I did a little digging into this issue because performance on lower end machines interests me personally. I plan on getting the numbers when I can figure out how, for now I did my own testing. I actually prefer to use a value of 'vm.swappiness=100' on lower memory machines. My reasoning is that the system is going to go into swapping regardless on say 384mb of ram (the lowest I get a usable desktop on the default install). So getting less used memory already into swap can improve performance for when it is needed for a more active application. As for testing, the goal is to get Firefox up as fast as possible.

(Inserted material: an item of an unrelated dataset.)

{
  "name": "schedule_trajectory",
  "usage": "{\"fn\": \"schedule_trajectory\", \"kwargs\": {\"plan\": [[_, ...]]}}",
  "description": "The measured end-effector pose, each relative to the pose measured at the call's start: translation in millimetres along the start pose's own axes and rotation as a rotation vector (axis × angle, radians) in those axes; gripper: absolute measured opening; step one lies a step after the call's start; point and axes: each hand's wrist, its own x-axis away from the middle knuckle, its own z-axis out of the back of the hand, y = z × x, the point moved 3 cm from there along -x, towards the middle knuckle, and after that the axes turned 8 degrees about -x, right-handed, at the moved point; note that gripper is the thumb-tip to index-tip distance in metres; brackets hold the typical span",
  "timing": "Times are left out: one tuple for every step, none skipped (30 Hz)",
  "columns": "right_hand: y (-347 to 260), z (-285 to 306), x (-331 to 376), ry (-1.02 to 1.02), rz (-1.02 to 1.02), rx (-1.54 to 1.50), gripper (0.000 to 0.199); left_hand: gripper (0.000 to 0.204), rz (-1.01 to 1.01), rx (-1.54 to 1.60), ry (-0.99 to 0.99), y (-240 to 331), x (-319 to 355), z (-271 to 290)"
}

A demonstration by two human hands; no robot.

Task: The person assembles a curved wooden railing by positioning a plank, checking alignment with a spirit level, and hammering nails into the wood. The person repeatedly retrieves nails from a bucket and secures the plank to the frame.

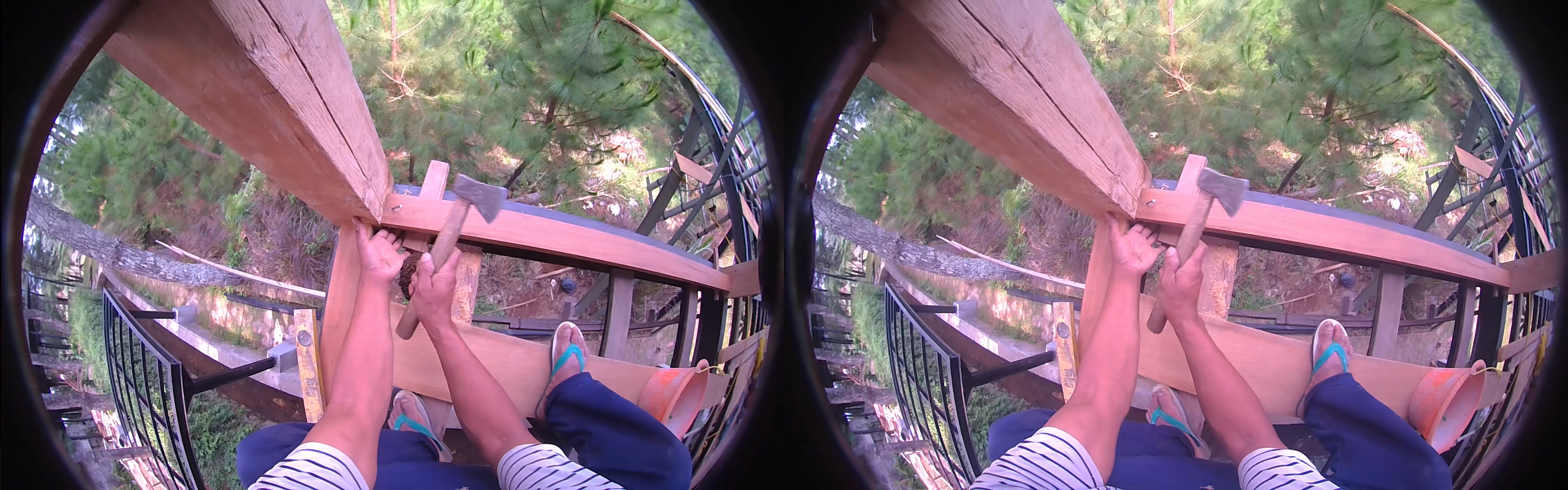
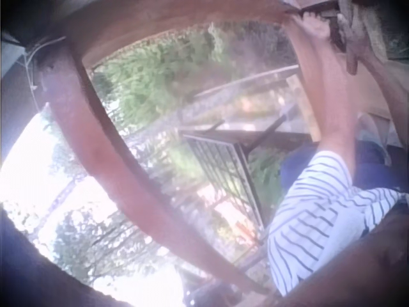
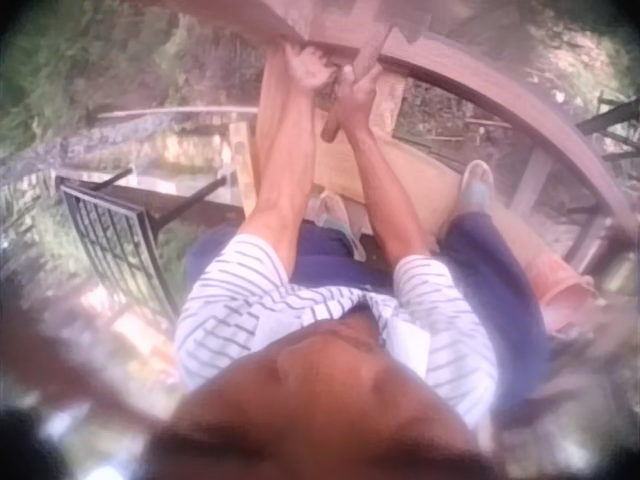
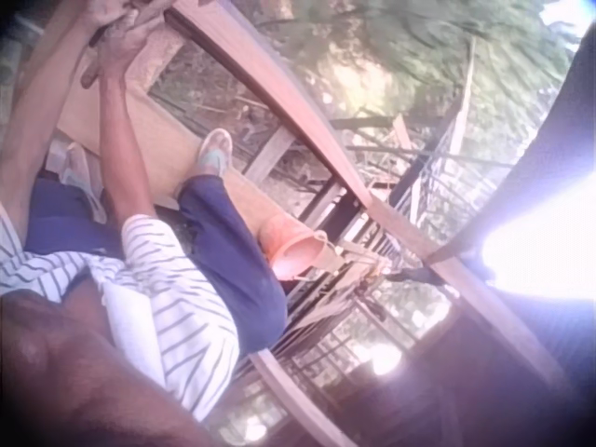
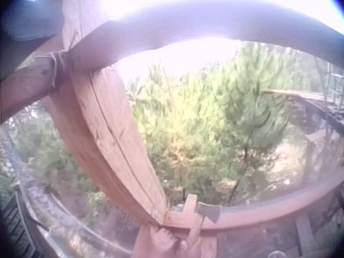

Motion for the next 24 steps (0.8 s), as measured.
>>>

With vm.swappiness=10, the system boots and is able to log in, though attempting to start Firefox brings the system to a halt as it swaps pages back and forth. Attempting to multi-task only slows things down more.

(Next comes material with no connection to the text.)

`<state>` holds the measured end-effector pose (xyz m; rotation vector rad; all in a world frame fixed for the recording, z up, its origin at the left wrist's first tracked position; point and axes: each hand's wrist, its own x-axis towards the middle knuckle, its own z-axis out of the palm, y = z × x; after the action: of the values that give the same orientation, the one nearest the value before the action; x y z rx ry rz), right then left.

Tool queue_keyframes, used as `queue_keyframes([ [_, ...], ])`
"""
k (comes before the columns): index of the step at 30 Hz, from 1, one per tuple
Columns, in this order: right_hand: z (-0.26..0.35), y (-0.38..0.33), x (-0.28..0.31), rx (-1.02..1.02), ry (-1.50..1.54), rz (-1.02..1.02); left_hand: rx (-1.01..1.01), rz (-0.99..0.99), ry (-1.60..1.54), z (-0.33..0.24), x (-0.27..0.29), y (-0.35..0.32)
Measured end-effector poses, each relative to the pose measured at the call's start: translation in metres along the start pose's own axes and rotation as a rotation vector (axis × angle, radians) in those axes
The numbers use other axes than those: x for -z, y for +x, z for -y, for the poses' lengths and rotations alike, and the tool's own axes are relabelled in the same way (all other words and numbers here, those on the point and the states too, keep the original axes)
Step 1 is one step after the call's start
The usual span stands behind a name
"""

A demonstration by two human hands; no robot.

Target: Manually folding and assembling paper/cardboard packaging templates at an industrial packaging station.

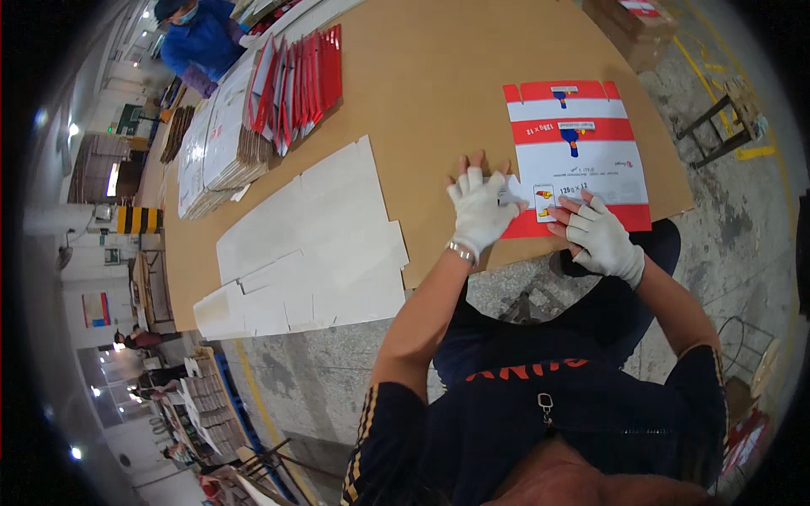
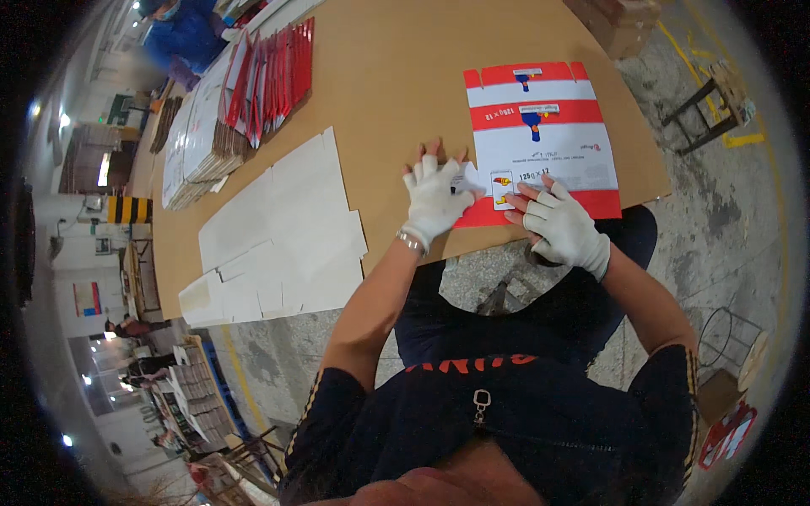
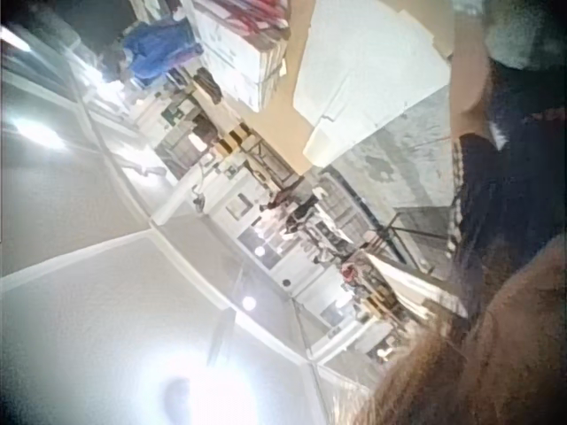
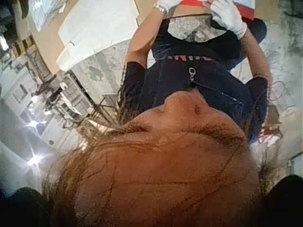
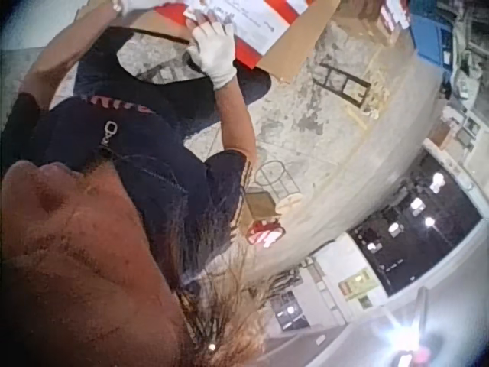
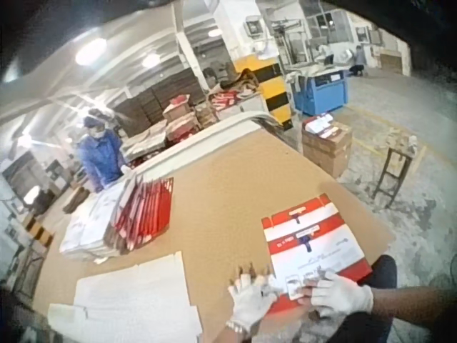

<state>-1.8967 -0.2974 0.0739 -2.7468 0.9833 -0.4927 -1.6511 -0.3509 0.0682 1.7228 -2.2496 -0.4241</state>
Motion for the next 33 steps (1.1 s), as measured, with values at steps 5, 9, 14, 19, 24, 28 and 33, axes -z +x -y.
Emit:
queue_keyframes([
  [5,0.045,-0.028,-0.008,-0.191,0.035,-0.232,-0.001,-0.064,-0.027,-0.001,-0.002,0.028],
  [9,0.099,-0.066,-0.032,-0.947,1.481,-0.246,-0.132,-0.104,-0.474,-0.007,-0.012,-0.029],
  [14,0.08,-0.039,-0.034,-1.031,1.537,-0.694,-0.205,0.279,-0.715,-0.034,0.036,-0.054],
  [19,0.024,0.041,0.009,-0.906,0.947,-0.69,-0.178,-0.365,-0.582,0.072,0.056,0.017],
  [24,-0.031,0.11,0.044,-0.803,0.96,-0.461,0.411,-0.421,-2.187,0.216,0.083,0.112],
  [28,-0.077,0.169,0.044,-0.744,0.829,-0.235,0.438,-0.615,-2.239,0.277,0.093,0.147],
  [33,-0.149,0.261,0.026,-0.686,0.715,-0.067,0.378,-0.734,-2.28,0.282,0.111,0.171],
])
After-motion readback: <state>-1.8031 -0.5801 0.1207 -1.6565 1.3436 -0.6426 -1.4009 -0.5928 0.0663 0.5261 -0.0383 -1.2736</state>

With vm.swappiness=100, after login the system has some disk I/O while idle at the desktop, but responsiveness is not hurt much. Starting Firefox actually brings it up in around 10 seconds, and I am also able to bring up the Gnome System Monitor to view process information as well.

To reproduce these results for yourself (even on a powerful machine) you can simulate out-of-memory pressure simply by passing a temporary (reverts to default after reboot) boot parameter to the system. To test:

1. Hold shift while booting, wait until grub loads. Highlight the designated kernel to boot, and press E. Go down to the line that starts with "Linux" and press "END"
2. Append a space, followed by: mem=384m
3. (NOTE) This command will tell the kernel to ignore all but that amount of RAM. You can change the above value to anything you wish, such as mem=256m
4. Boot into the system and test your current swappiness by trying to load Firefox. The benchmark is only meaningful if the machine is under memory pressure, so lower the value of the boot parameter if the system does not seem sluggish.
5. Try another value (such as vm.swappiness=100), reboot and start again at step 1.

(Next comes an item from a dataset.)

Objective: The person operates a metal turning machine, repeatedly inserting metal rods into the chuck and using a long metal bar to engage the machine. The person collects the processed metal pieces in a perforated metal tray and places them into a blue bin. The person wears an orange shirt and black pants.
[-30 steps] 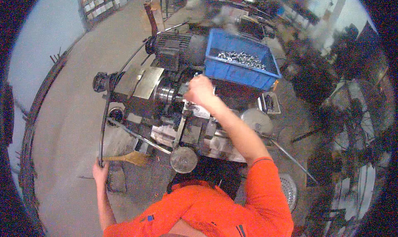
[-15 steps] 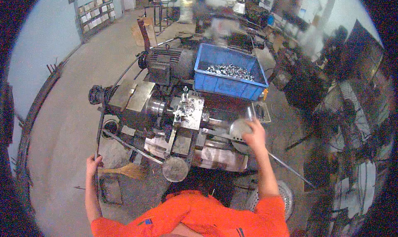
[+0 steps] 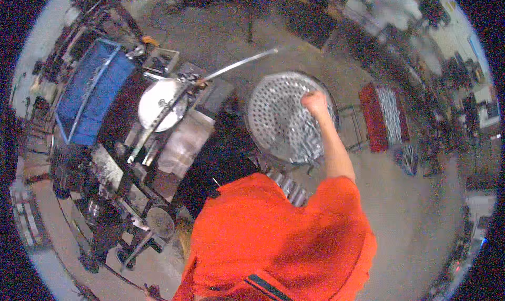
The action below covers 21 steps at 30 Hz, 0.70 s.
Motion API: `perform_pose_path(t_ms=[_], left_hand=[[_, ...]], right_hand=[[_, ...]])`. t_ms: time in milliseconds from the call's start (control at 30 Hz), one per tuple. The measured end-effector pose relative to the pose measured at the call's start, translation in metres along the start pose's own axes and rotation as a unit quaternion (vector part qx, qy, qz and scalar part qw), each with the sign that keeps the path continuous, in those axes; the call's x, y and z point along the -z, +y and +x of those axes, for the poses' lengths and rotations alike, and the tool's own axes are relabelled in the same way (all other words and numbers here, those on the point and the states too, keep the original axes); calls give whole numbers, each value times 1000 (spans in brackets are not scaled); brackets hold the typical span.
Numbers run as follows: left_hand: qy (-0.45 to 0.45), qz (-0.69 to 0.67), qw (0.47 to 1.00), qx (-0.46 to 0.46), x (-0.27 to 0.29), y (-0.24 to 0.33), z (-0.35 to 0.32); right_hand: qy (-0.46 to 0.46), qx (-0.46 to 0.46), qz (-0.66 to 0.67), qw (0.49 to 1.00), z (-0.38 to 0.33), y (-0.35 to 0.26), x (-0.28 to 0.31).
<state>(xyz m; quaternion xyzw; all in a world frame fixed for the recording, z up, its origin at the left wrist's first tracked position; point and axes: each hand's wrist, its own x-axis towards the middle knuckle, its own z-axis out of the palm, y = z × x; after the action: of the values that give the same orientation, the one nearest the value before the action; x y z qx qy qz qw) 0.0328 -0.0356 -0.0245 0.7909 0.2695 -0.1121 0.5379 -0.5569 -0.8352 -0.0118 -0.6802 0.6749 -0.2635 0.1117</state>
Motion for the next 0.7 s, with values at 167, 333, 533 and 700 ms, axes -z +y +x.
perform_pose_path(t_ms=[167, 333, 533, 700], left_hand=[[-17, 33, 999, 19, -10, 22, -10], [-14, 31, 999, 30, -3, 16, -16], [-14, 29, 999, 36, 3, 12, -13], [-18, 17, 999, 34, 4, 11, -9]], right_hand=[[-48, 250, -245, 935, -26, 61, 13], [-191, 175, -357, 898, -39, 57, -5], [-333, 41, -339, 879, -58, 11, 1], [-324, 70, -361, 872, -54, 16, -2]])
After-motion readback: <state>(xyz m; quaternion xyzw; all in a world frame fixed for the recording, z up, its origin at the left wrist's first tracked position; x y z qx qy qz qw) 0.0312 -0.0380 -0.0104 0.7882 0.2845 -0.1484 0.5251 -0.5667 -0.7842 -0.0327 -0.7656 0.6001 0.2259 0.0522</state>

As I said, I plan on getting the numbers, and am currently working out a way to do so. I should make my position clear I desire no change unless performance gains are drastic. The default value of 60 is sufficient as far as I see.

It seems to me that setting the value to vm.swappiness=100 has few downsides on a system with quite sufficient ram as well. Using the option on a machine with 3gb does not make it use swap at all.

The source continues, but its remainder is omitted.